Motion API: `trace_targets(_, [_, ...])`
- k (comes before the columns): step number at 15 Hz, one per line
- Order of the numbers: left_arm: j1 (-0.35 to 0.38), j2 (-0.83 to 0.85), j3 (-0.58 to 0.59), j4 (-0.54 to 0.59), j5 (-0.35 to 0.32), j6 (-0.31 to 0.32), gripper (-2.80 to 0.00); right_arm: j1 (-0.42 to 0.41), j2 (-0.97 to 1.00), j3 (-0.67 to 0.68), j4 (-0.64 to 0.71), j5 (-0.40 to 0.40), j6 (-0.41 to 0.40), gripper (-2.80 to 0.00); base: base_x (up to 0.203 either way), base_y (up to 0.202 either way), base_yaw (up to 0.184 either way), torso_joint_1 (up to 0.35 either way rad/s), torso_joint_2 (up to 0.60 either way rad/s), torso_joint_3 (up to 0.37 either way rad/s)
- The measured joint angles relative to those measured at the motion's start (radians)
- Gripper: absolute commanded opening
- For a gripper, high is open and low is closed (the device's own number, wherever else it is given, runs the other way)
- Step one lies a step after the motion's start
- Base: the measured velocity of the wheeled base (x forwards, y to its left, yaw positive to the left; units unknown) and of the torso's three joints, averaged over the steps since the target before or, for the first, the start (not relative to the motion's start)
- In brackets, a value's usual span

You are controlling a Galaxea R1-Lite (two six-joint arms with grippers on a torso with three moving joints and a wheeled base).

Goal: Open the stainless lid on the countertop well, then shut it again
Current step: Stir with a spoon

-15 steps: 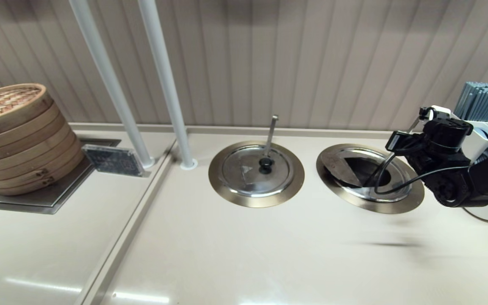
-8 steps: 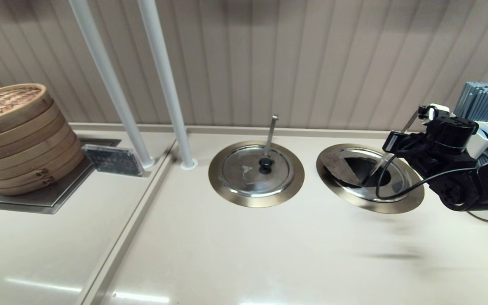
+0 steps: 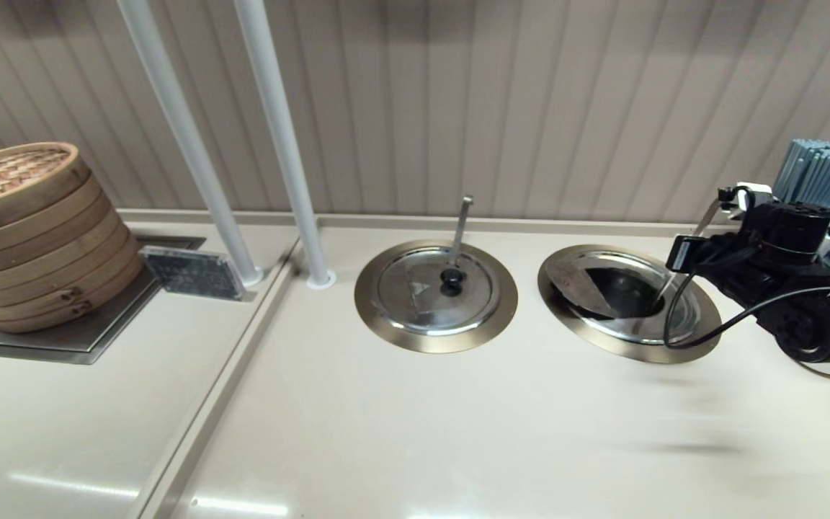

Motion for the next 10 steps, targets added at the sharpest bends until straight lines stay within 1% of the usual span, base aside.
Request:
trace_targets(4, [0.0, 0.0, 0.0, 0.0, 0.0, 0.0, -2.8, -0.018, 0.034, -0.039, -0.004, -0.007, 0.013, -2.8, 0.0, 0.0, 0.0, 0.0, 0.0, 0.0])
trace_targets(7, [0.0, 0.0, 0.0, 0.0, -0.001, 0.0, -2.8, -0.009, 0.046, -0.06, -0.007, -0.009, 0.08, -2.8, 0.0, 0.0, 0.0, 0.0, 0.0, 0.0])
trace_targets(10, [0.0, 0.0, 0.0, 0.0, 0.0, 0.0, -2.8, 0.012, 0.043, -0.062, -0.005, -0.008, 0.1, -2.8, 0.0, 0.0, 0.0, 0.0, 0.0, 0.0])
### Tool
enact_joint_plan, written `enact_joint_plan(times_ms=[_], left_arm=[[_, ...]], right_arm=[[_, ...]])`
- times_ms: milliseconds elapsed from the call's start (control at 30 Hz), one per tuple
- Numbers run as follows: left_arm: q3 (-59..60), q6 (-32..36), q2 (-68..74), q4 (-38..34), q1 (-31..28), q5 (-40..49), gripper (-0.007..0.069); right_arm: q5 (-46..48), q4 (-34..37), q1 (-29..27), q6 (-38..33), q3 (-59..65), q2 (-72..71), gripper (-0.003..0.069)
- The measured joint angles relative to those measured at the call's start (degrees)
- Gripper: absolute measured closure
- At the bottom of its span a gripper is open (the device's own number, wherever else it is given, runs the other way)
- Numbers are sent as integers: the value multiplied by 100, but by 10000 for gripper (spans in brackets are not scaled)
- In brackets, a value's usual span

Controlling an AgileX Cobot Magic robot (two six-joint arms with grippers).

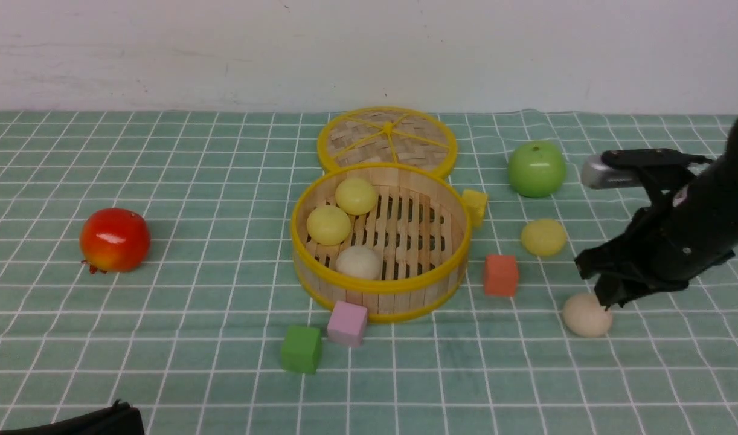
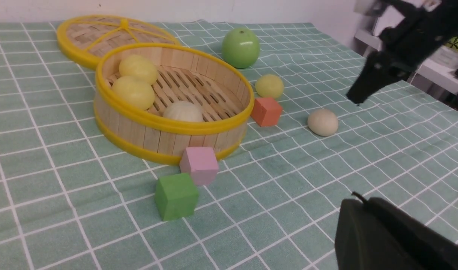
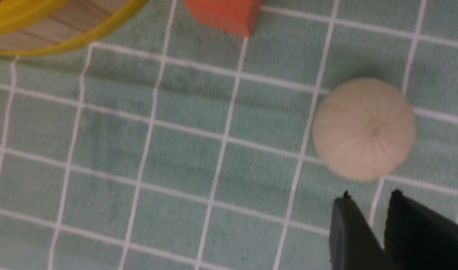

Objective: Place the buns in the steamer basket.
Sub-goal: Use the right arm to grab a steamed stuffed bun

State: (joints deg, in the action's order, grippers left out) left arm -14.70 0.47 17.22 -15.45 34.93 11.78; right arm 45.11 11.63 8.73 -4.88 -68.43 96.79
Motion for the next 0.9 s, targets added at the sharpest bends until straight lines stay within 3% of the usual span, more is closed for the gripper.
enact_joint_plan(times_ms=[200, 600, 833, 900], left_arm=[[0, 0, 0, 0, 0, 0, 634], [0, 0, 0, 0, 0, 0, 626], [0, 0, 0, 0, 0, 0, 620], [0, 0, 0, 0, 0, 0, 618]], right_arm=[[-239, -342, 0, 305, -381, 674, 386], [-495, -434, 0, 455, -386, 1055, 383], [-636, -490, 0, 449, -394, 1150, 466], [-639, -495, 0, 319, -399, 1150, 557]])
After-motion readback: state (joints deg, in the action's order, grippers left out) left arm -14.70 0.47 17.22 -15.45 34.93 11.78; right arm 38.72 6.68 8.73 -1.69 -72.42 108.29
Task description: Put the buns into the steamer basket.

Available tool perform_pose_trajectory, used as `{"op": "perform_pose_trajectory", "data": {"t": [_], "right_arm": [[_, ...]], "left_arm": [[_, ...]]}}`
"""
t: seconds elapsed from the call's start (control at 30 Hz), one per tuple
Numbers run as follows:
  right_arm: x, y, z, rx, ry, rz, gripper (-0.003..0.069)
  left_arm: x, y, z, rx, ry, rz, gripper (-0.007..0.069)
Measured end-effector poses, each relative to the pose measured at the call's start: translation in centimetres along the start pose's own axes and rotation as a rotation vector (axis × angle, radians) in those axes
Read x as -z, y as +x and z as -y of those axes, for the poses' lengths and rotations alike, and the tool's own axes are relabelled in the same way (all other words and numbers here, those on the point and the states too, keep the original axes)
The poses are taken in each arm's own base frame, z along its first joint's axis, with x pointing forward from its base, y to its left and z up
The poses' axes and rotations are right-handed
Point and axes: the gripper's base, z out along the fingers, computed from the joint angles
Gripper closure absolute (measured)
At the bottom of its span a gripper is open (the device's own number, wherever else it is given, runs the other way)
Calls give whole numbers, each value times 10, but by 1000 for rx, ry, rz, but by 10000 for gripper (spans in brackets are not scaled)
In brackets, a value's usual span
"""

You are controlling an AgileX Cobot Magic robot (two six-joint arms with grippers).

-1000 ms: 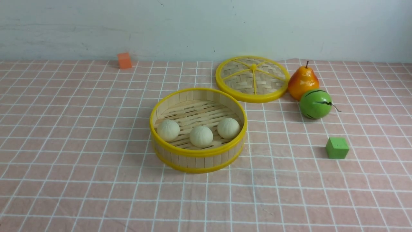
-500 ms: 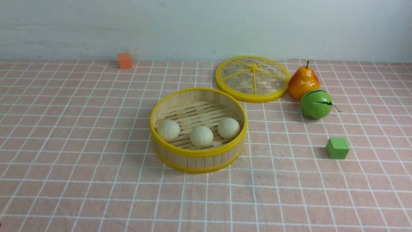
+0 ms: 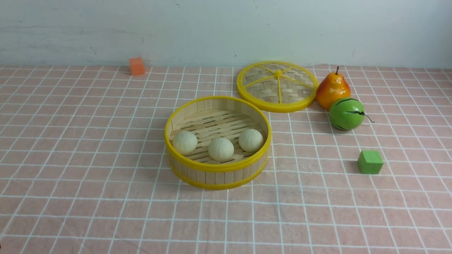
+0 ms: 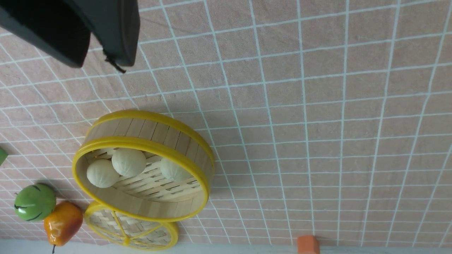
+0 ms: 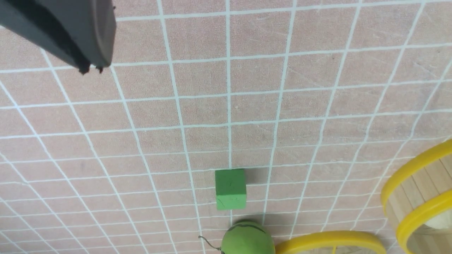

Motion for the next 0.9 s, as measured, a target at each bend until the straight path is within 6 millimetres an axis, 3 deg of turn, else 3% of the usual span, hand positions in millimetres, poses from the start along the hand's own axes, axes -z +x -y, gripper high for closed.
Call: {"op": "perform_pose_trajectory", "data": {"t": [0.73,0.83,0.87,0.9], "right_arm": [[0,0,0,3,0,-1,616],[0,0,0,3,0,-1,614],[0,0,0,3,0,-2,610],[0,0,0,3,0,-2,610]], "left_arm": [[-6,7,-1,-19,-5,7,481],[-13,11,-2,-36,-4,57,508],[-18,16,-2,-21,-5,119,569],[-18,16,-3,-20,-10,121,569]]}}
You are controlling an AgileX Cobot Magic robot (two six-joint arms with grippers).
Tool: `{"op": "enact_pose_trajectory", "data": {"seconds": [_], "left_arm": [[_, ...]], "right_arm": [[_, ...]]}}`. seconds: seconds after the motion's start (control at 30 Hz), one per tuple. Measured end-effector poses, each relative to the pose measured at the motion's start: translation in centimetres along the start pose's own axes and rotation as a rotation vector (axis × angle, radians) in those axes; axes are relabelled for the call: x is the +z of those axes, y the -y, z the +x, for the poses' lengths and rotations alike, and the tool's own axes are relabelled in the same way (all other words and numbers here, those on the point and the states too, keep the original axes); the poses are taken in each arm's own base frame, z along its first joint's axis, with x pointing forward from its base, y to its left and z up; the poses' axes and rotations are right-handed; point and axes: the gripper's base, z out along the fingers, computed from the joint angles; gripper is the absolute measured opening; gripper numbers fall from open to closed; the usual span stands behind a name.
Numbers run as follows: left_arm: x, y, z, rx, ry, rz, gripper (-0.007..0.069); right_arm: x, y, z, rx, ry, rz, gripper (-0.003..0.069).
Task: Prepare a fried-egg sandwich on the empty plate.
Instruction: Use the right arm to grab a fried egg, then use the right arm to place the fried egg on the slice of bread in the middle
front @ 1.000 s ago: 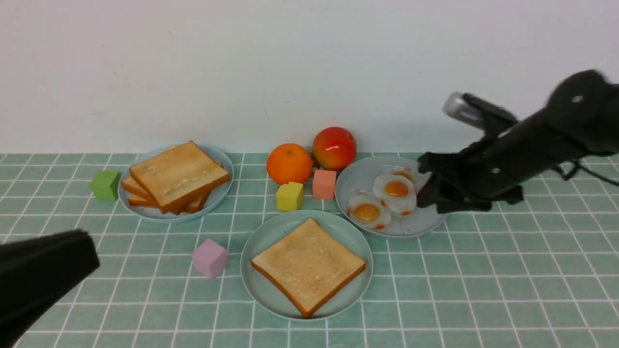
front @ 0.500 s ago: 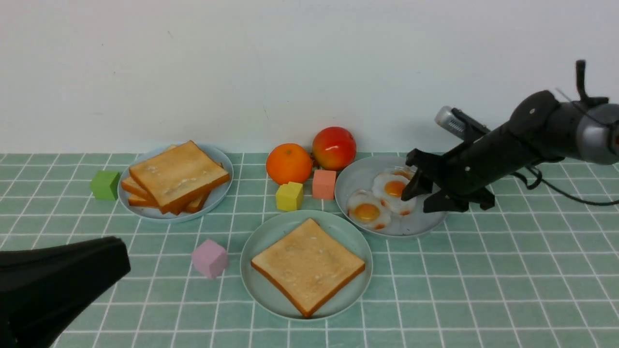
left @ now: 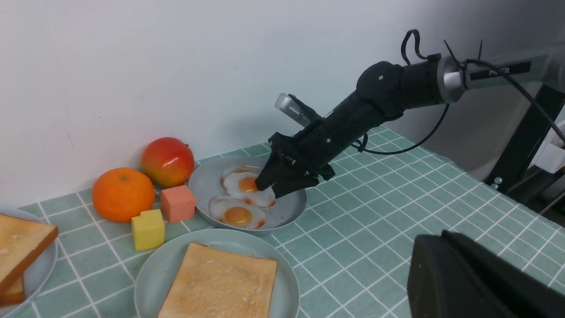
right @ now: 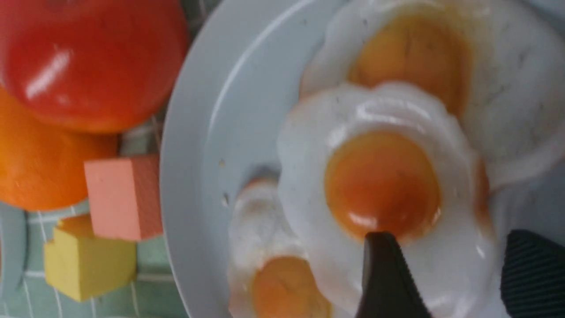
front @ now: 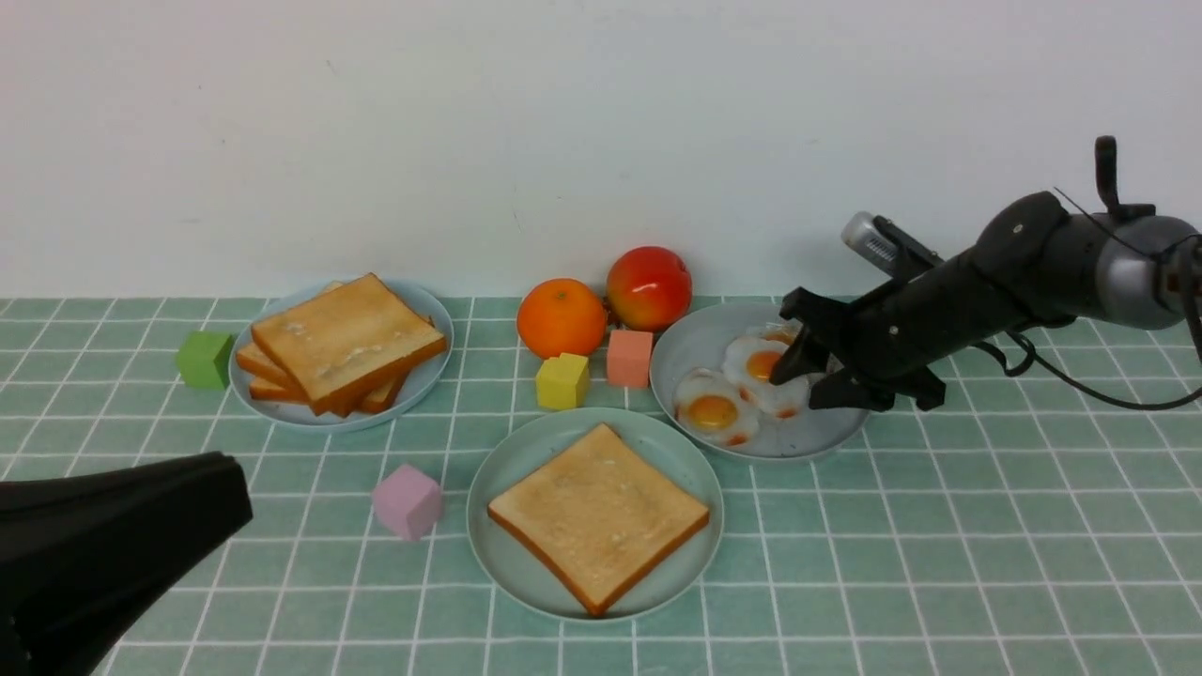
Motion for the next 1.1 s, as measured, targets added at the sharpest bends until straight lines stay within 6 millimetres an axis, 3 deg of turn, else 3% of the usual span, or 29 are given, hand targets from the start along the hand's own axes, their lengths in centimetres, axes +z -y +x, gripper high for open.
{"op": "enact_pose_trajectory", "data": {"seconds": [0.3, 0.4, 0.6, 0.7, 0.9, 1.1], "left_arm": [[0.0, 0.1, 0.0, -0.027, -0.001, 0.007, -0.0013], [0.0, 0.1, 0.0, -0.031, -0.001, 0.008, -0.0013], [0.0, 0.1, 0.0, -0.035, -0.002, 0.009, -0.0013], [0.0, 0.1, 0.0, -0.035, -0.003, 0.008, -0.0013], [0.0, 0.1, 0.1, -0.035, -0.009, 0.008, -0.0013], [0.0, 0.0, 0.3, -0.029, -0.032, 0.002, -0.0013]], "right_arm": [[0.3, 0.1, -0.1, 0.017, 0.004, -0.006, 0.0360], [0.4, 0.3, -0.1, 0.014, 0.002, -0.001, 0.0302], [0.5, 0.4, -0.1, 0.010, 0.001, 0.003, 0.0118], [0.3, 0.2, -0.1, 0.007, 0.002, 0.001, 0.0093], [-2.4, -1.4, -0.2, -0.102, -0.002, -0.015, 0.0058], [-7.6, -4.4, -0.1, -0.228, 0.013, -0.039, 0.0057]]}}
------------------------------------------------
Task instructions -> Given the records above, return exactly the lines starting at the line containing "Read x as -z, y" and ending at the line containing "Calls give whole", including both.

Problem solution ->
Read x as -z, y as +x and z as -y of those axes, for the poses' lengths and rotations alike, and the tool's own axes are relabelled in the same way (all other words and numbers here, those on the point and the states too, keep the original axes)
The poses are taken in each arm's own base frame, z along its first joint's axis, with x pointing forward from its base, y to its left and z up
The poses' axes and rotations are right-handed
Point and axes: the gripper's base, z out along the fingers, computed from the joint angles
Gripper closure absolute (measured)
At the bottom of its span a gripper is open (the device's own number, wherever else it is given, runs the other way)
Calls give whole numbers, each value times 10, but by 1000 for rx, ry, rz, but by 10000 for gripper (spans in brackets are not scaled)

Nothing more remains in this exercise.